[Task details]
Every line below that includes "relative" counts toward the total. Report that total alone.
Content starts
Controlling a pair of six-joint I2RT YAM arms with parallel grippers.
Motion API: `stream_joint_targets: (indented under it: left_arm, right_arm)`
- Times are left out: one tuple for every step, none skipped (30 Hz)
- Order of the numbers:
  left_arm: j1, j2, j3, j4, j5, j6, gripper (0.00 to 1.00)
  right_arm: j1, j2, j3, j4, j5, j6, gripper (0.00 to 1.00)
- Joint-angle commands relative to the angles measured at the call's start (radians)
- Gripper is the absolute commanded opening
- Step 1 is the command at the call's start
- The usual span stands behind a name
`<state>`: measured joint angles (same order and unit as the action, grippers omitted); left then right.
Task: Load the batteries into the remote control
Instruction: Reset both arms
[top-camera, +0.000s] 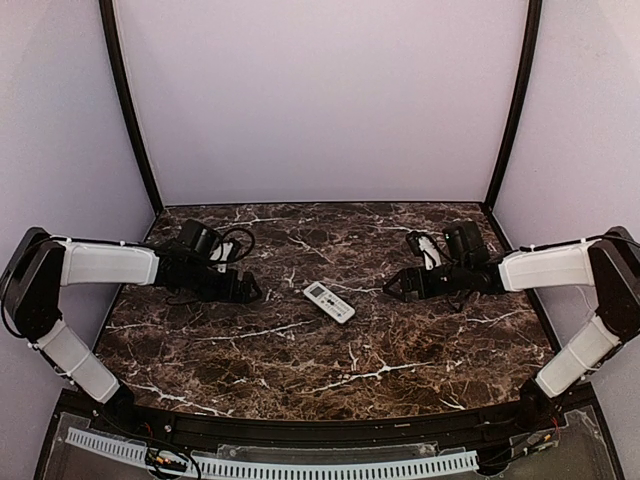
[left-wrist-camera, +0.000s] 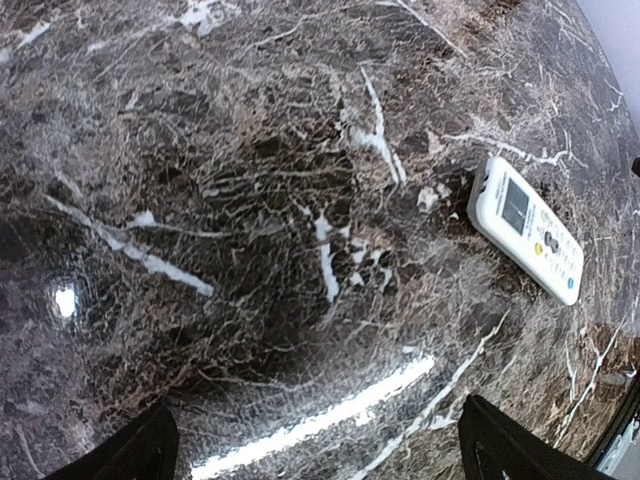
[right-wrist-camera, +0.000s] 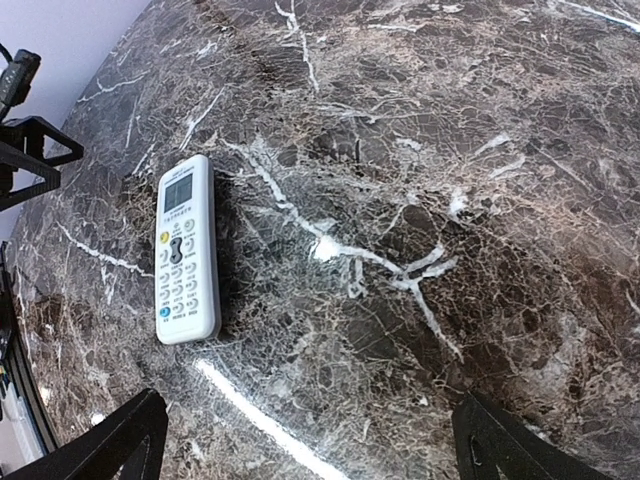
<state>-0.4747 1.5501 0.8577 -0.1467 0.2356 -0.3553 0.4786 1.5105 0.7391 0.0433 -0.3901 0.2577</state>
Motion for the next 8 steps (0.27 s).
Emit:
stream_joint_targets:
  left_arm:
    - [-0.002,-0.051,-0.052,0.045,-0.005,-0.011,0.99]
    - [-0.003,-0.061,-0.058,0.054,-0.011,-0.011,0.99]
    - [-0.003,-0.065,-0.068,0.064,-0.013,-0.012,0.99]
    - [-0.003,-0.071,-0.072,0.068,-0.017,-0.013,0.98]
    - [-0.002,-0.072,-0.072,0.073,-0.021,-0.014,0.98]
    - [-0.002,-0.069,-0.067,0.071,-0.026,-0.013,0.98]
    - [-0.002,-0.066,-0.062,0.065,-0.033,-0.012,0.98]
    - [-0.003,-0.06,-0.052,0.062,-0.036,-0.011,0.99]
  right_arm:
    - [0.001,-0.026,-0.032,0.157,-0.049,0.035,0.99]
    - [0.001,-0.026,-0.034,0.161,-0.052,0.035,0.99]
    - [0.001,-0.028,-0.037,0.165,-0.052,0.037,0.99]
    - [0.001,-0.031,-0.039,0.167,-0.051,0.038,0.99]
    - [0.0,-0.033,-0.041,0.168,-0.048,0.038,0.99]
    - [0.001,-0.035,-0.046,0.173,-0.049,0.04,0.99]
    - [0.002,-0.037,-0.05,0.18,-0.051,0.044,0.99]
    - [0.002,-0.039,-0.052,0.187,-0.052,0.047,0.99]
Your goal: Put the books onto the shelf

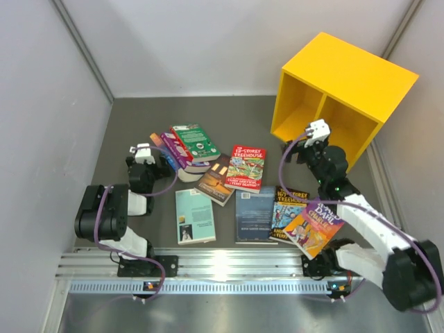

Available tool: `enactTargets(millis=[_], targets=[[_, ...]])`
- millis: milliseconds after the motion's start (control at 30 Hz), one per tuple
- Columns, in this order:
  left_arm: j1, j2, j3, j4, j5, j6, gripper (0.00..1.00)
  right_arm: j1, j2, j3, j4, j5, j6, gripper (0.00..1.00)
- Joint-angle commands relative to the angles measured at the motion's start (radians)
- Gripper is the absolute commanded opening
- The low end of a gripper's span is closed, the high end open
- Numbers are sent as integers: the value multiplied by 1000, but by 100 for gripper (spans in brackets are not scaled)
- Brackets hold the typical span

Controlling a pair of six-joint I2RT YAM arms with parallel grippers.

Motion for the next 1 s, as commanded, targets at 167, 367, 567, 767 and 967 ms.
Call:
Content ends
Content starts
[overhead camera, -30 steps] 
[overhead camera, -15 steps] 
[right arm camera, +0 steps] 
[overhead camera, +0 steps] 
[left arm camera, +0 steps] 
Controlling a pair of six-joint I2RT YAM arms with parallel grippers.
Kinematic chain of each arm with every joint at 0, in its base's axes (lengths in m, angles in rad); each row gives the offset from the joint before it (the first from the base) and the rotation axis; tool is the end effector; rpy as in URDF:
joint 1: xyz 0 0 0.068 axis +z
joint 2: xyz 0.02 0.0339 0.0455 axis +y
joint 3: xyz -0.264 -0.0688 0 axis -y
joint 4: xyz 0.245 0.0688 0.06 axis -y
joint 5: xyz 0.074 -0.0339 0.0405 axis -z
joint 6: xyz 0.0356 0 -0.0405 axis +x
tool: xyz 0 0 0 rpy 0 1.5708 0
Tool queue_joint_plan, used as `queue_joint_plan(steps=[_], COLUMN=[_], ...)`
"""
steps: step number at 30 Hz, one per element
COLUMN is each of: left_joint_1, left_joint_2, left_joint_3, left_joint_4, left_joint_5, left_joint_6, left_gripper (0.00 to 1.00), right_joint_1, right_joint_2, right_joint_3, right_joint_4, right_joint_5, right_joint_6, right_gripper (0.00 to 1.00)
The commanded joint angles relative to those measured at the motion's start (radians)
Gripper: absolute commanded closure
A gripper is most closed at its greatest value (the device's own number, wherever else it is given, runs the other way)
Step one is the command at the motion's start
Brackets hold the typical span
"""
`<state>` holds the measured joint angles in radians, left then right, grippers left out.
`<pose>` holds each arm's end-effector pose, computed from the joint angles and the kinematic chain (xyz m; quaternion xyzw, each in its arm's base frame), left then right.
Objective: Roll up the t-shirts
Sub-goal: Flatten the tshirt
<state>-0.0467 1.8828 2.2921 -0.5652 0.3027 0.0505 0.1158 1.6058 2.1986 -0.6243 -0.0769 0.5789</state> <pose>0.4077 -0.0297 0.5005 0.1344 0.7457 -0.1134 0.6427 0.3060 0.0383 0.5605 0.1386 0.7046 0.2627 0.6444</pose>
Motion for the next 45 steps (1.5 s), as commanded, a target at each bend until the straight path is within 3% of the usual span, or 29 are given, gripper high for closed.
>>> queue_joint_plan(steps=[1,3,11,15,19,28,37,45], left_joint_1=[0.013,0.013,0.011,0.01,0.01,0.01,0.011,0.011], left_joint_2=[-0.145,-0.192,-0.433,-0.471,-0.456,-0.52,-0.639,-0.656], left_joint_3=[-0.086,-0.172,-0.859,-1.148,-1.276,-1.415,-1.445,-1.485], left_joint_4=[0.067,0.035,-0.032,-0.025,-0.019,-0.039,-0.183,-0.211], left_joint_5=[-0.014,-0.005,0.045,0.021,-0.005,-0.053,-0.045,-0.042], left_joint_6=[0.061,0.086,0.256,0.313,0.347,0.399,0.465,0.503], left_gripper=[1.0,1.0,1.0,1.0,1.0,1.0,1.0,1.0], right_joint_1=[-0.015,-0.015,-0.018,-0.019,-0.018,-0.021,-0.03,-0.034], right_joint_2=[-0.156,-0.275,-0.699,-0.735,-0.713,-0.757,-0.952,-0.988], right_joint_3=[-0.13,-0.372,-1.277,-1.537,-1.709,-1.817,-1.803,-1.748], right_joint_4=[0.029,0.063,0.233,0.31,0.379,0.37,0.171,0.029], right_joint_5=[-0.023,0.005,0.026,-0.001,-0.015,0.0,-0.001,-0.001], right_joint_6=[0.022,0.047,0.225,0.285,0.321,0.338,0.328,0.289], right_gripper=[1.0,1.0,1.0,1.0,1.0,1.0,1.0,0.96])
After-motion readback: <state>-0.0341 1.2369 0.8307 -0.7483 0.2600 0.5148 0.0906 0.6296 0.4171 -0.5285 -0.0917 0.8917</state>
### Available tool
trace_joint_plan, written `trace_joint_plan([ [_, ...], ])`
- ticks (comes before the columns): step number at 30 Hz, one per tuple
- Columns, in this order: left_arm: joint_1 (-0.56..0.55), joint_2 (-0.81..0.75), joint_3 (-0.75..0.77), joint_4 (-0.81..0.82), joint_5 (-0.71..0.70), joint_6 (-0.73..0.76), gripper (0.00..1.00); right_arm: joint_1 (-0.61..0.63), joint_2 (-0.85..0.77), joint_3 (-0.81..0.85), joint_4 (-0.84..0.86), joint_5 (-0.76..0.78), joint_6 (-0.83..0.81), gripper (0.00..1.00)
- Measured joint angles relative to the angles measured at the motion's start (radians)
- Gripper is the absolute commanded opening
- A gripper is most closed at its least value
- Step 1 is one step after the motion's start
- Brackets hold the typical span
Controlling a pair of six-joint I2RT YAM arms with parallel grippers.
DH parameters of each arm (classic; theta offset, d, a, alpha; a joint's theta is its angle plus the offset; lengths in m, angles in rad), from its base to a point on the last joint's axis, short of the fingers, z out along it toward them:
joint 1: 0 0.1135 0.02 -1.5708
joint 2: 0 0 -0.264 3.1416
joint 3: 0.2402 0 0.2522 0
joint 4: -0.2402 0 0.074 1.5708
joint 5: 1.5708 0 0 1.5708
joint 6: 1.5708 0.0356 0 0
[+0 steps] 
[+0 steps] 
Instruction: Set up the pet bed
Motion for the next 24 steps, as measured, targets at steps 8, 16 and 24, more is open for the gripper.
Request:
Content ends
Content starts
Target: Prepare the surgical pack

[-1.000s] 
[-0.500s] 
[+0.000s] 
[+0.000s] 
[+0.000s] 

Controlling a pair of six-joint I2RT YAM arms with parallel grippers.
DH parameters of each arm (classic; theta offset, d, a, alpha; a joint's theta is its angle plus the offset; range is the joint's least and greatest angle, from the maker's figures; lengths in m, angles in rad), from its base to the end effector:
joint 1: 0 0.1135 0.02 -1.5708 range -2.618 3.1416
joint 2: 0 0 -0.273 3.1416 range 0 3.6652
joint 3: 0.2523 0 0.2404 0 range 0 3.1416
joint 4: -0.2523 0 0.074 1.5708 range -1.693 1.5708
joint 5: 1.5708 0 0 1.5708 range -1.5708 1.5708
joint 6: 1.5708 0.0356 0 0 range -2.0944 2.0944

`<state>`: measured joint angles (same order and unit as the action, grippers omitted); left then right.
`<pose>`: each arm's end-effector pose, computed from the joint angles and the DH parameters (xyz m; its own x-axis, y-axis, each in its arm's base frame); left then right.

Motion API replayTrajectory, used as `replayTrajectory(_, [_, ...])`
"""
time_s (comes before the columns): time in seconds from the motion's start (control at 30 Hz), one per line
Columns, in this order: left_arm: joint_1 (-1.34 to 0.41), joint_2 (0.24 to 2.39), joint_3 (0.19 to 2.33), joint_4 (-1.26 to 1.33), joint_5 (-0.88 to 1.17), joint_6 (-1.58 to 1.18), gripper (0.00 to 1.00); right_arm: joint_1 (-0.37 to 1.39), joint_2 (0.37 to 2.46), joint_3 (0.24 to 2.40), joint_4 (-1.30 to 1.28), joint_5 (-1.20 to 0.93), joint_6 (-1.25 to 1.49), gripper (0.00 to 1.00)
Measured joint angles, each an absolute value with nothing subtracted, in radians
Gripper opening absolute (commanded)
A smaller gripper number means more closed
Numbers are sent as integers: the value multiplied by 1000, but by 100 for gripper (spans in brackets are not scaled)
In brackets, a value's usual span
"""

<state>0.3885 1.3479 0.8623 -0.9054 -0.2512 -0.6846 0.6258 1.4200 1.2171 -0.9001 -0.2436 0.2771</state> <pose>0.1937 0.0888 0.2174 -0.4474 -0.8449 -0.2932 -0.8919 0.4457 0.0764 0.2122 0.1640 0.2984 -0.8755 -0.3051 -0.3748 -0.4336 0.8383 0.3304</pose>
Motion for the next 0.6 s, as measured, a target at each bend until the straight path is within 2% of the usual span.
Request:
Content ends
[Your solution]
4